Researchers from the Korea Electrotechnology Research Institute (KERI) have developed a technology that utilizes environmentally friendly materials to enhance the performance of binders, often considered the "unsung heroes" of secondary batteries. This innovation was published in the journal Advanced Functional Materials.

Improving Battery Lifespan and Safety with Environmentally Friendly Binder
The research results of KERI's 'PVDF Replacement Battery Binder Technology' have been published as the prestigious journal Advanced Functional Materials’ cover article. Image Credit: Korea Electrotechnology Research Institute

The research team, led by Dr. Hyeon-Gyun Im and Dr. Dong Jun Kang from the Insulation Materials Research Center of Korea Electrotechnology Research Institute (KERI), collaborated with Dr. Jung-keun Yoo from KIST and Professor Jong-soon Kim from Sungkyunkwan University.

In secondary battery production, the electrode plays the most significant role in performance. Its fabrication involves combining a solvent with an “active material” that generates electricity, a “conductive material” that facilitates energy flow, and a “binder.” The binder's function is to physically stabilize the electrode and ensure good adhesion between the conductive and active materials and the metal plate (current collector).

Historically, binder research progressed more slowly due to their small proportion in the electrode. However, binders are gaining attention with the increasing demand for high-capacity and high-performance batteries. Polyvinylidene Fluoride (PVDF), a fluoropolymer, is commonly used as the binder material for the positive electrodes in lithium-ion batteries.

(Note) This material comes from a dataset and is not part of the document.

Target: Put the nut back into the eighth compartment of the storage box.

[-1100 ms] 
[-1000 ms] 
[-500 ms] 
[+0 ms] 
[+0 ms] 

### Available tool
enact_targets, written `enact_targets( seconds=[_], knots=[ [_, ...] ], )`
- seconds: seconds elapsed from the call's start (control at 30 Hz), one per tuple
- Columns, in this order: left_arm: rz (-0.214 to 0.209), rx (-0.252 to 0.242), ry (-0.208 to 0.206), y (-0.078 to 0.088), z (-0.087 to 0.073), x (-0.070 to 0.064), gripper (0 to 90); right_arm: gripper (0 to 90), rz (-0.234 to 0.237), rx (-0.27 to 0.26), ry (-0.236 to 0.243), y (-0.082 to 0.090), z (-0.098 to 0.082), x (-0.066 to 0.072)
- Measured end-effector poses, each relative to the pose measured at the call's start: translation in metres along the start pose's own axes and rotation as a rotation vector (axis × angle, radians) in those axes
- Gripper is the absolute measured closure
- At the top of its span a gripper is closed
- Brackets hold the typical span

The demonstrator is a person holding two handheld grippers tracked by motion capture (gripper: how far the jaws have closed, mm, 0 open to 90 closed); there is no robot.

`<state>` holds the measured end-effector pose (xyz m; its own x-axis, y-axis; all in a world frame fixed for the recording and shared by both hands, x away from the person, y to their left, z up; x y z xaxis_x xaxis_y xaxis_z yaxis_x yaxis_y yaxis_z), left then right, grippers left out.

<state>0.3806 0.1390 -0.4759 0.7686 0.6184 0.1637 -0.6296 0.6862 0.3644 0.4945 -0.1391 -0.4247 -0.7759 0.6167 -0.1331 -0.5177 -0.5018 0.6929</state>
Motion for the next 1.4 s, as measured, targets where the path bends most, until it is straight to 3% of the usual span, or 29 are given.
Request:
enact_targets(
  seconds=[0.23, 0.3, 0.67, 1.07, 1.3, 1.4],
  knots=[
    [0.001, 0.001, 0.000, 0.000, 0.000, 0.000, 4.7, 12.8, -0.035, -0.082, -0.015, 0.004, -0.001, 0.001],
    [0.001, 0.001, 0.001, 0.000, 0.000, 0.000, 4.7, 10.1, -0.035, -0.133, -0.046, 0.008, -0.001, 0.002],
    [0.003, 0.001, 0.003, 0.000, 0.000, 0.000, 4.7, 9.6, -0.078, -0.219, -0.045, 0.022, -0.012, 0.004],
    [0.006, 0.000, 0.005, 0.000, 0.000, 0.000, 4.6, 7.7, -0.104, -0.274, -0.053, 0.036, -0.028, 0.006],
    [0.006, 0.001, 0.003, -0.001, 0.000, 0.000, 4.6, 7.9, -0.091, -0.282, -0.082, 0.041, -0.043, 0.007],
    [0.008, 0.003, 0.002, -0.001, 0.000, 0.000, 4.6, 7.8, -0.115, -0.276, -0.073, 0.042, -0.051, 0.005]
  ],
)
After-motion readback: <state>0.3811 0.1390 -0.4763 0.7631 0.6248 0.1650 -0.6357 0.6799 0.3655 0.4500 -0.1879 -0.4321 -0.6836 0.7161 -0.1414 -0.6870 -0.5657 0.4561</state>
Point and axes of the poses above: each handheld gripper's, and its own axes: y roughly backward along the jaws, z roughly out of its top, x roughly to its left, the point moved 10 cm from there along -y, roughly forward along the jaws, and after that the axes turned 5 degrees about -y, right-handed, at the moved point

However, the use of PVDF has been associated with persistent functional problems, such as poor battery stability, and its production is controlled by a few multinational companies in Europe and Japan. PVDF is often referred to as a “zombie compound” due to its nearly indestructible carbon-fluorine (C-F) bonds, which make it highly resistant to decomposition and cause it to persist in the environment for a long time.

Additionally, burning PVDF releases significant amounts of greenhouse gases. Due to these environmental concerns, the European Union (EU) is considering regulations on the use of PVDF, creating an urgent need for better alternatives.

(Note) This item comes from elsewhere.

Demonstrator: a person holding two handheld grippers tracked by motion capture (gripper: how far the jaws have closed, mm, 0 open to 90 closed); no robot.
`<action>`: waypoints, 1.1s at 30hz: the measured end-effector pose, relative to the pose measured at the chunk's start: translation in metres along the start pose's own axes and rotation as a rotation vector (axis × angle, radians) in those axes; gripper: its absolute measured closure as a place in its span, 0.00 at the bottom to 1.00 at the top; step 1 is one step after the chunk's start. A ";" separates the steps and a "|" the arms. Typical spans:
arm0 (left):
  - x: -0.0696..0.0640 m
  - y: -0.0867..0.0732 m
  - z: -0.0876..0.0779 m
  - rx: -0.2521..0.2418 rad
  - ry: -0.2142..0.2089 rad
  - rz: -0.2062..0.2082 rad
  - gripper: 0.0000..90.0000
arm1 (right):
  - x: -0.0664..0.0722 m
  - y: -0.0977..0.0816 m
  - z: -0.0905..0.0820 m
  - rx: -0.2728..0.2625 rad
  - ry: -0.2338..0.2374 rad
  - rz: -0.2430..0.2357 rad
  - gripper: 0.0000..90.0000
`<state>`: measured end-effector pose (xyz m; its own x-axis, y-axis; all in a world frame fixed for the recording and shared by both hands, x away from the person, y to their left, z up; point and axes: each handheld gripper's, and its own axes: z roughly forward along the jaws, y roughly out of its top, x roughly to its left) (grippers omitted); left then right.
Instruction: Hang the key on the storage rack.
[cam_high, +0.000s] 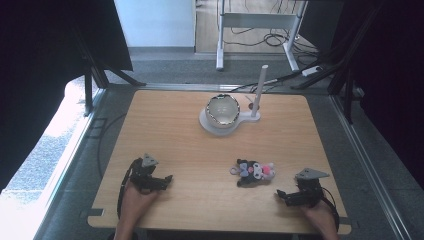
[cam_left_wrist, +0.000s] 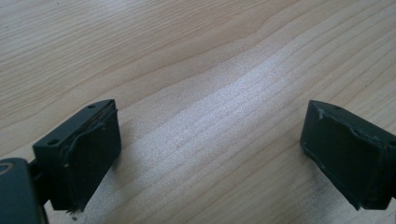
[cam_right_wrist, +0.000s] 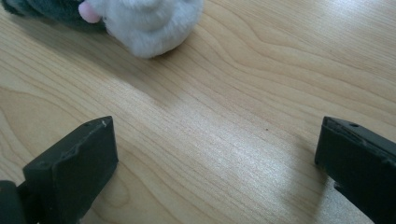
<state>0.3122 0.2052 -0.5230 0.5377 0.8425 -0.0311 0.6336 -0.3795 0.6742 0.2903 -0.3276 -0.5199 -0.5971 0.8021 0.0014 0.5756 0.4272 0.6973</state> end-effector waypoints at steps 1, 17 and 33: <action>0.000 0.000 0.000 0.000 0.000 0.000 0.06 | 0.000 0.000 0.000 0.000 0.000 0.000 0.00; 0.000 0.000 0.000 0.000 0.000 0.000 0.06 | 0.000 0.000 0.000 0.001 0.000 0.001 0.00; 0.000 0.000 0.000 0.000 0.000 0.000 0.05 | 0.000 0.006 -0.001 0.055 0.020 -0.022 0.00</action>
<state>0.3123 0.2052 -0.5229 0.5377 0.8425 -0.0318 0.6341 -0.3793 0.6738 0.2933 -0.3253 -0.5151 -0.6209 0.7839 0.0011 0.5917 0.4678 0.6565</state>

KERI has addressed this issue by developing a positive electrode binder coated with “siloxane,” a silicon-oxygen compound known for its exceptional electrical and chemical stability. After years of research into nanocomposites, the team led by Drs. Hyeon-Gyun Im and Dong Jun Kang created a “hybrid siloxane resin manufacturing technology” that combines the advantages of both organic and inorganic materials.

The KERI team has also developed synthesis control technologies and chemical structure designs tailored for positive electrode binders.

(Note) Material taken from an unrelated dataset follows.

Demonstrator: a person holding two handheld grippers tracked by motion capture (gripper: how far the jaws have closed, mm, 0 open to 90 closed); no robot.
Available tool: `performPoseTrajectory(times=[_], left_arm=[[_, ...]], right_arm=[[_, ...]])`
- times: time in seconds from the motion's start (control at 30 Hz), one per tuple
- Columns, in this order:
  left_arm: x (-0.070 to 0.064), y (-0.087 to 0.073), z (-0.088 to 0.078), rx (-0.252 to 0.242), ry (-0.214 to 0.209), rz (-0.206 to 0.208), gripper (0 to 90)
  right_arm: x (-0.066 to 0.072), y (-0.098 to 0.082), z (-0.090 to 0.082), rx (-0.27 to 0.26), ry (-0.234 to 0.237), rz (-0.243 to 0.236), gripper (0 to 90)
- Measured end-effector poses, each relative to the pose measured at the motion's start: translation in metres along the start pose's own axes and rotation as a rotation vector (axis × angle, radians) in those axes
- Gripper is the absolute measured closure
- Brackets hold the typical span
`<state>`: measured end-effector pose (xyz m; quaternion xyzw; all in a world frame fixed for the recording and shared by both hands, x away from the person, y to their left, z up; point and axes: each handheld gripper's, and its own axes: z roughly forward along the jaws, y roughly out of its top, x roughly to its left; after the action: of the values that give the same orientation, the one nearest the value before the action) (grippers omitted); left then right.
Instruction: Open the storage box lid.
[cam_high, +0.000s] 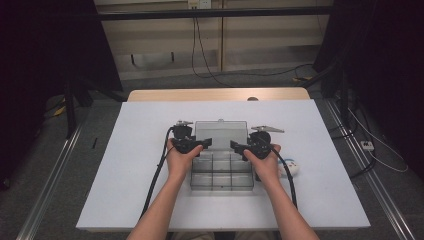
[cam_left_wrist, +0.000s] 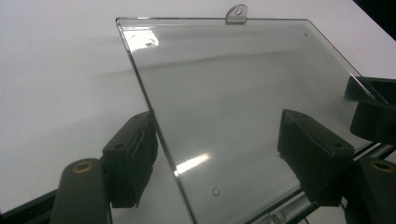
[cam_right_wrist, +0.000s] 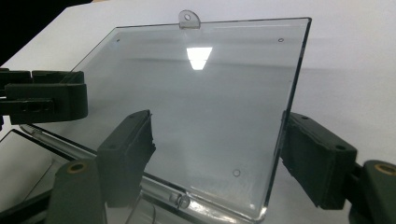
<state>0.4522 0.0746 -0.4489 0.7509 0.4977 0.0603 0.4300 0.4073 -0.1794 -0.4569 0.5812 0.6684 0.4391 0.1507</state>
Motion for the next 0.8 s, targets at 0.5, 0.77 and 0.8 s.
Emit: performPoseTrajectory(times=[0.5,0.77,0.8], left_arm=[[0.0001,-0.0010,0.0012,0.014,-0.005,-0.016,26.9],[-0.0003,-0.0013,0.0010,0.022,-0.007,-0.019,26.0],[-0.0004,-0.0012,0.0011,0.026,-0.008,-0.019,25.7]], right_arm=[[-0.0001,-0.0006,0.0013,0.017,0.004,0.027,23.9],[-0.0004,-0.0004,0.0013,0.023,0.010,0.032,23.6],[-0.0004,-0.0004,0.0013,0.023,0.010,0.032,23.5]])
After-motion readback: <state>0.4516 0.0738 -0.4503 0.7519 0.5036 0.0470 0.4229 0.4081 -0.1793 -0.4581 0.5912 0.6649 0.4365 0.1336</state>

In various validation tests, they applied this technology to produce whole cells. The results showed that the KERI technology offers over 1.4 times the lifespan stability of traditional PVDF-based binders.

While PVDF is known for its strong adhesion, durability, and physical and chemical stability, it faces challenges such as swelling and unwanted material reactions as batteries have advanced toward higher capacity and performance. KERI’s technology has surpassed these limitations.

A key advantage of this new technology is that it is fluorine-free, making it safer for both human health and the environment. This innovation is expected to significantly reduce reliance on imported positive electrode binders while also helping companies comply with upcoming EU regulations aimed at limiting PVDF use.

While Korea’s battery industry is world-class, we currently rely entirely on imports for positive electrode binders due to the lack of specialized technology and companies domestically. Our environmentally friendly binder technology using siloxane has the potential to replace existing PVDF and enhance the safety and lifespan of products requiring high-capacity batteries, such as electric vehicles.

Dr. Hyeon-Gyun Im, Korea Electrotechnology Research Institute

The research team expects significant interest from the secondary battery industry in this achievement and plans to seek potential demand partners for technology transfer. Additionally, they aim to expand the technology's application to other areas, such as zinc and sodium batteries, and adapt it for use in dry positive electrode binder materials.

Journal Reference:

Jang, J., et al. (2024) A Fluorine‐Free Binder with Organic–Inorganic Crosslinked Networks Enabling Structural Stability of Ni‐Rich Layered Cathodes in Lithium‐Ion Batteries. Advanced Functional Materials. doi.org/10.1002/adfm.202410866.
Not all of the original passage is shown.